What needs to be done.
From the listing below, pull out every line where the string "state" appears.

Given data.
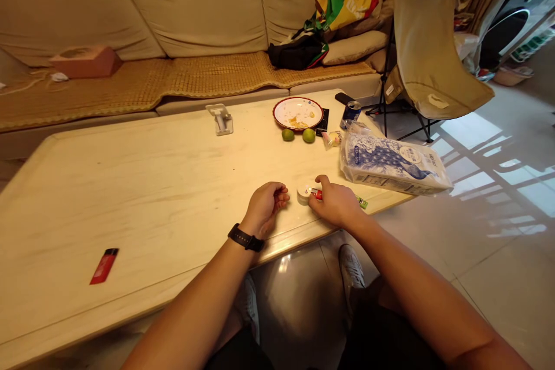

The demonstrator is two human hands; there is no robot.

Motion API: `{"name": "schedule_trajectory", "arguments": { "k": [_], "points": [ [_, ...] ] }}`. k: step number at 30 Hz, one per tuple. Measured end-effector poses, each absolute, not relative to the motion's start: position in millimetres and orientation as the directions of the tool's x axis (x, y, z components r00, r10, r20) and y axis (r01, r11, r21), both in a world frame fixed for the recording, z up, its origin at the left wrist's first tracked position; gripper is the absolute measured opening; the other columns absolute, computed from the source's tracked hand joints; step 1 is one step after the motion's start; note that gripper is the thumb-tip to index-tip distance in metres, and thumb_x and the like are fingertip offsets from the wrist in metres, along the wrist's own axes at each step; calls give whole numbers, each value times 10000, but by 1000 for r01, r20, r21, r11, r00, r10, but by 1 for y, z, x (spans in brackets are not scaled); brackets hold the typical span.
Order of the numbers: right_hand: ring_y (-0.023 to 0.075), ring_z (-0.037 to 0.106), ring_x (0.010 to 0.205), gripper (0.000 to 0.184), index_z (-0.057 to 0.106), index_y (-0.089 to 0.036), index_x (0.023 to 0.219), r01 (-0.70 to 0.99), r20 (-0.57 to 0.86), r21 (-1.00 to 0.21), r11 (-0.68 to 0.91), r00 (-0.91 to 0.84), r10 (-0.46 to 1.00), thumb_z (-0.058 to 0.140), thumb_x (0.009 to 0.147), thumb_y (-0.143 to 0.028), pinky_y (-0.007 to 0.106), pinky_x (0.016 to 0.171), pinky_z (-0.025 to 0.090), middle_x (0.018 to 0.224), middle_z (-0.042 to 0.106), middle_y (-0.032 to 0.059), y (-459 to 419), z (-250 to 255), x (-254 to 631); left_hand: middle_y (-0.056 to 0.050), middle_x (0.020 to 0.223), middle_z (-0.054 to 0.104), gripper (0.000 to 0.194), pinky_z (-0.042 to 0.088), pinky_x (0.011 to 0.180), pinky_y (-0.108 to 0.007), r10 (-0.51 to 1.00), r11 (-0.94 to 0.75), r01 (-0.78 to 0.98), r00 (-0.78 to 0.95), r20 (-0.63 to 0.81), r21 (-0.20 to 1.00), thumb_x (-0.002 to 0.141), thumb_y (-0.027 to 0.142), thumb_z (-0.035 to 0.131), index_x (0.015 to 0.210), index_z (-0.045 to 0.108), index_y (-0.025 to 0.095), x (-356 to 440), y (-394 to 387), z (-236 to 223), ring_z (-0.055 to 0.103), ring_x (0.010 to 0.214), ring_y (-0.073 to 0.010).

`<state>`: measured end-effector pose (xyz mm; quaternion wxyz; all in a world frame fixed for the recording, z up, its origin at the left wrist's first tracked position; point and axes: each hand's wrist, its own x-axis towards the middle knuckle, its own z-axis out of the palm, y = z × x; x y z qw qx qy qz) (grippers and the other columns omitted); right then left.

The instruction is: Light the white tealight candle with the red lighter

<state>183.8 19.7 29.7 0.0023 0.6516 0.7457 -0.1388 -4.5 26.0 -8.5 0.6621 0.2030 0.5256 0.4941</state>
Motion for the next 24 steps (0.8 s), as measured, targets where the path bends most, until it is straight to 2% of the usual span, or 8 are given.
{"name": "schedule_trajectory", "arguments": {
  "k": [12, 19, 22, 24],
  "points": [
    [299, 683, 867, 546, 458, -189, 1334, 971, -198, -214, 109, -153, 968, 518, 883, -490, 332, 728, 411, 955, 737, 116, 21, 26, 182, -50, 712, 635, 57, 434, 462, -199, 864, 424, -432, -70, -499, 796, 734, 167, 580, 761, 609, 126, -3, 27, -11, 614, 555, -111],
    [302, 675, 917, 574, 483, -213, 1289, 956, -135, -283, 70, -112, 985, 531, 859, -591, 319, 702, 405, 1015, 730, 102, 25, 27, 201, -47, 691, 627, 46, 433, 462, -198, 867, 423, -435, -60, -495, 795, 740, 167, 582, 743, 606, 128, -5, 27, -10, 606, 548, -108],
    [277, 672, 893, 452, 508, -211, 1252, 961, -160, -276, 19, -66, 985, 528, 881, -468, 314, 703, 398, 1040, 722, 100, 29, 25, 216, -58, 687, 632, 48, 434, 462, -199, 866, 420, -435, -70, -494, 797, 739, 164, 580, 741, 608, 126, -6, 27, -8, 607, 556, -113],
    [271, 670, 886, 423, 513, -205, 1246, 965, -177, -262, -18, -30, 984, 511, 898, -445, 312, 701, 394, 1021, 719, 101, 30, 23, 224, -61, 688, 634, 49, 435, 462, -199, 866, 417, -437, -76, -495, 797, 738, 162, 577, 745, 608, 125, -6, 28, -7, 605, 555, -113]
  ]
}}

Written response.
`<state>`: measured end-effector pose (xyz mm; quaternion wxyz; all in a world frame fixed for the recording, z up, its origin at the left wrist's first tracked position; point and axes: each hand's wrist, its own x-axis towards the middle knuckle, its own z-axis out of the palm, y = z × x; x y z qw qx qy qz) (grippers and the other columns omitted); right then left.
<state>183.8 19.7 29.7 0.0023 0.6516 0.7457 -0.1388 -4.5 26.0 -8.5 0.6621 0.2030 0.5256 0.4941</state>

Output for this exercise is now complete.